The Team Software Process (TSP) builds on the foundation of the Capability Maturity Model (CMM) and the discipline of the Personal Software Process (PSP) to help organizations form and manage high performance teams. The CMM defines five levels of process maturity that organizations use as a basis for appraisal and improvement. The PSP provides guidance on how individual engineers can continually improve their performance. The TSP helps PSP-trained engineers work as effective team members as part of a high performance team. Optimum team performance is obtained by enlisting all team members in the project, engaging them in project planning and quality management, and motivating team members to perform to the best of their ability.
Previously, we reported on the results of a TSP pilot project at Hill Air Force Base, a CMM level 5 organization. The product that the project produced, consisting of more than 25,000 lines of code, was delivered a month ahead of schedule and at almost exactly the planned cost. During system and operational tests, the development team found only one high-priority defect and reduced testing time from 22% to 2.7% of the project schedule. Since then, four organizations have presented data at SEI conferences and have shown similar results.
Each organization reported on effort estimation error, schedule deviation, defects found in system test, defects found in the field, and time to system test 1000 lines of code. Jim Over of the SEI says, "after the introduction of TSP, there was a graphic difference. The performance of the worst case organization using TSP was as good as the best case performance before; and the range is a lot tighter." The four organizations represent four different CMM levels: 1, 2, 3, and 5. "It's clear," says Over, "that the performance of these teams using TSP is consistent with what you'd expect to see at level 5, regardless of what level the organization is."
Putting TSP into Practice
These data indicate that many more organizations could also benefit from TSP. To help more organizations adopt TSP, the SEI will be offering a TSP training course and authorization program. The course will train participants to become TSP launch coaches. The authorization program is the process whereby individuals trained as launch coaches become experienced and authorized to lead TSP launches. The authorization program also provides organizations that have authorized launch coaches access to the TSP materials: the TSP process, supporting forms, the launch workshop materials, and support tools to manage the data that is part of TSP. The 4-1/2-day class will include a mix of lectures and role play exercises that simulate the launch process. Attendees must be authorized PSP instructors. A course schedule will be announced in the fourth quarter of 2000.
Becoming an authorized launch coach involves taking the SEI training course, observing a TSP launch, and being observed leading a TSP launch. The principal role of the launch coach is to show teams how to use the TSP to do quality work. For example, it is the responsibility of the launch coach to ensure that
- the team has adequate resources, training, and support
- the team has realistic goals and a detailed plan to meet the goals
- team morale is good and the team is committed to doing the job
Launching a TSP Project
The TSP launch is a three- to four-day workshop integrated into each of the four typical phases of a project (requirements; high-level design; implementation; and integration and test). The workshop accelerates team building; the team establishes a common understanding of the work and the approach that the team will use; team members make a plan that they can commit to and obtain management support for their plan.

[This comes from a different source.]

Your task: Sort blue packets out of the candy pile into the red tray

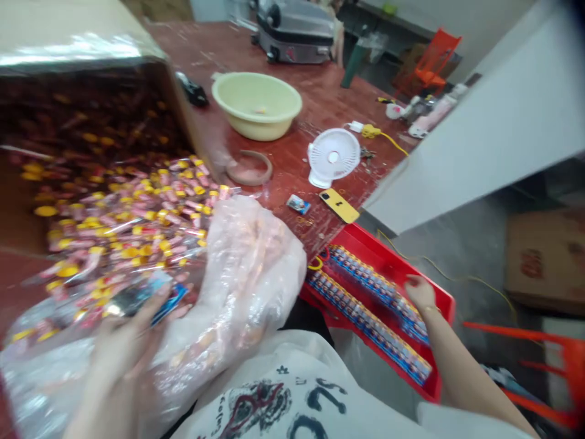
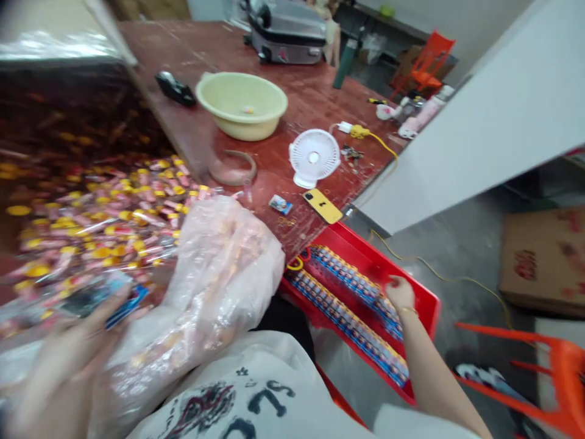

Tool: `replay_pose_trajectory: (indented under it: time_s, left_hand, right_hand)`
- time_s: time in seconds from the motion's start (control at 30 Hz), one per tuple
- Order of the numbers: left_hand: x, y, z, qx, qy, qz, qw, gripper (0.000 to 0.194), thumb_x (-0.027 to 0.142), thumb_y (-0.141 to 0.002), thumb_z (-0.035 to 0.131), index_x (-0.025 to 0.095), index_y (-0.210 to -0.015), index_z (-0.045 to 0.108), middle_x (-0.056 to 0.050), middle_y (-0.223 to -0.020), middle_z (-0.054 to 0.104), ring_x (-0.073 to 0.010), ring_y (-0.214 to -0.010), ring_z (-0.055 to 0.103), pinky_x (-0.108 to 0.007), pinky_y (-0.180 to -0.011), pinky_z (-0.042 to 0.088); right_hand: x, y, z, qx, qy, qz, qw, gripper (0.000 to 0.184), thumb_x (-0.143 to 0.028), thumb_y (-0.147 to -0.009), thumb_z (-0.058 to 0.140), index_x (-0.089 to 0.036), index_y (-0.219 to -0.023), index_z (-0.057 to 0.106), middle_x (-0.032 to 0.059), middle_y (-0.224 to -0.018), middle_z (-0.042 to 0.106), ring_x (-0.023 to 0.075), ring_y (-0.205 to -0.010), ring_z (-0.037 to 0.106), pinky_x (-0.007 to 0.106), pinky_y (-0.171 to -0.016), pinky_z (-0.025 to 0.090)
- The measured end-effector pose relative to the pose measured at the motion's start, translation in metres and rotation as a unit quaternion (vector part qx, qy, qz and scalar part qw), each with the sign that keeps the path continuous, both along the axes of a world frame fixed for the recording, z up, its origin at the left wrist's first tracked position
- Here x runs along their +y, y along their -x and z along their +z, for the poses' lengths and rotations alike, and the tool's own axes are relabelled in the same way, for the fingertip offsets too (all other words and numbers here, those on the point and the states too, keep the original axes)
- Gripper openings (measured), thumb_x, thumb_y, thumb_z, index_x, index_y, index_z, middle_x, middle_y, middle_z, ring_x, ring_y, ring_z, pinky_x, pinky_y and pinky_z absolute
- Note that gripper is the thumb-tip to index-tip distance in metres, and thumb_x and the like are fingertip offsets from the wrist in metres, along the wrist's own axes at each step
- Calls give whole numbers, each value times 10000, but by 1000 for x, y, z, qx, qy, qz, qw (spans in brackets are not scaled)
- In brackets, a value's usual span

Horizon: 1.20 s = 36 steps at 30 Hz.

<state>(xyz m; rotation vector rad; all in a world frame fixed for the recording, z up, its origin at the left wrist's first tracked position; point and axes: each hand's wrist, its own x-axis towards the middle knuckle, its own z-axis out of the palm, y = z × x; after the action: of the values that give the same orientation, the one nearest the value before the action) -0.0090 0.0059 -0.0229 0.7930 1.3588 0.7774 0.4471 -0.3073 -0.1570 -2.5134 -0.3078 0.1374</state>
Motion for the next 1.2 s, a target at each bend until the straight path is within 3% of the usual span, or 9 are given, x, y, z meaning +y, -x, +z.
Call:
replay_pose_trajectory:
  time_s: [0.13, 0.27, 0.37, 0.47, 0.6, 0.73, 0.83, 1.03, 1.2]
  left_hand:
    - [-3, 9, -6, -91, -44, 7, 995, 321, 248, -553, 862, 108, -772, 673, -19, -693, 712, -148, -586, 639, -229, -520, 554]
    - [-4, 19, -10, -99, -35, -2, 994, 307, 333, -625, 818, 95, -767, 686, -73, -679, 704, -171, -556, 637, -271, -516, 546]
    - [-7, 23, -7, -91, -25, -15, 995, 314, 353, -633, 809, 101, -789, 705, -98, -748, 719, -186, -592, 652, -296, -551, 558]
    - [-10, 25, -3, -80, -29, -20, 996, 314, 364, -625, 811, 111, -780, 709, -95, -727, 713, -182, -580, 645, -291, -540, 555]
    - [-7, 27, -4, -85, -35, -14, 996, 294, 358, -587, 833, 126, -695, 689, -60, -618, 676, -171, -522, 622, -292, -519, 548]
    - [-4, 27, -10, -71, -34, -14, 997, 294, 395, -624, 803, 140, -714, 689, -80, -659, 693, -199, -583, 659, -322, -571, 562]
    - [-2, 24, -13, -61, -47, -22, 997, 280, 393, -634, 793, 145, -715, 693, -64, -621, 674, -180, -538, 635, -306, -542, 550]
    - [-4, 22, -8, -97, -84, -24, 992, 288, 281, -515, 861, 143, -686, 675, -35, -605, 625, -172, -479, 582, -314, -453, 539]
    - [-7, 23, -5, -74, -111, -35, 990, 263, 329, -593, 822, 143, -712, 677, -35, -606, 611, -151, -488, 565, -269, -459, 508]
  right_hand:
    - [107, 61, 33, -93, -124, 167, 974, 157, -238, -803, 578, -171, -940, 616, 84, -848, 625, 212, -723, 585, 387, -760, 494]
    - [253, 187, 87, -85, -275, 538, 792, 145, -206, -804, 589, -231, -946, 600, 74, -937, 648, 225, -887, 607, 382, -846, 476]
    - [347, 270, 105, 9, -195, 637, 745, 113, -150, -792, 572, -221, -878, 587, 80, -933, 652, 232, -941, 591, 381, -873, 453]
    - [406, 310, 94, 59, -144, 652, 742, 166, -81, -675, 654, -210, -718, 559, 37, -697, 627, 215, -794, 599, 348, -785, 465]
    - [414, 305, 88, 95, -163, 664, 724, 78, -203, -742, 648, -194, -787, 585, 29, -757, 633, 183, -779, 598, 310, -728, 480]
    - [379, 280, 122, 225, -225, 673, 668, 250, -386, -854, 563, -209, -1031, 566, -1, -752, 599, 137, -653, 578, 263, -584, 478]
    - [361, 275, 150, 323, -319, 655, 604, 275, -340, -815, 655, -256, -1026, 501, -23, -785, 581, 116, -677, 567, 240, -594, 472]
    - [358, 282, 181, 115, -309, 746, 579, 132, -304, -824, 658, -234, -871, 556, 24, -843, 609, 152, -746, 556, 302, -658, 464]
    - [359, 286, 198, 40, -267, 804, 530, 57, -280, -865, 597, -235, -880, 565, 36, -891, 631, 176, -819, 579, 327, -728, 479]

But note that the launch is more than the process of building a plan. Humphrey writes, "While the launch process ostensibly produces the team plan, the principal launch objective is to establish the conditions needed for the team to gel... . If the team produces all the required launch products but has not become a cohesive unit, the launch will not have been successful.... . Teambuilding is a non-trivial process and few people have the time or the skill to devise the specific teambuilding steps needed to build teams in a complex and high-pressure engineering environment. This is what the TSP is designed to do."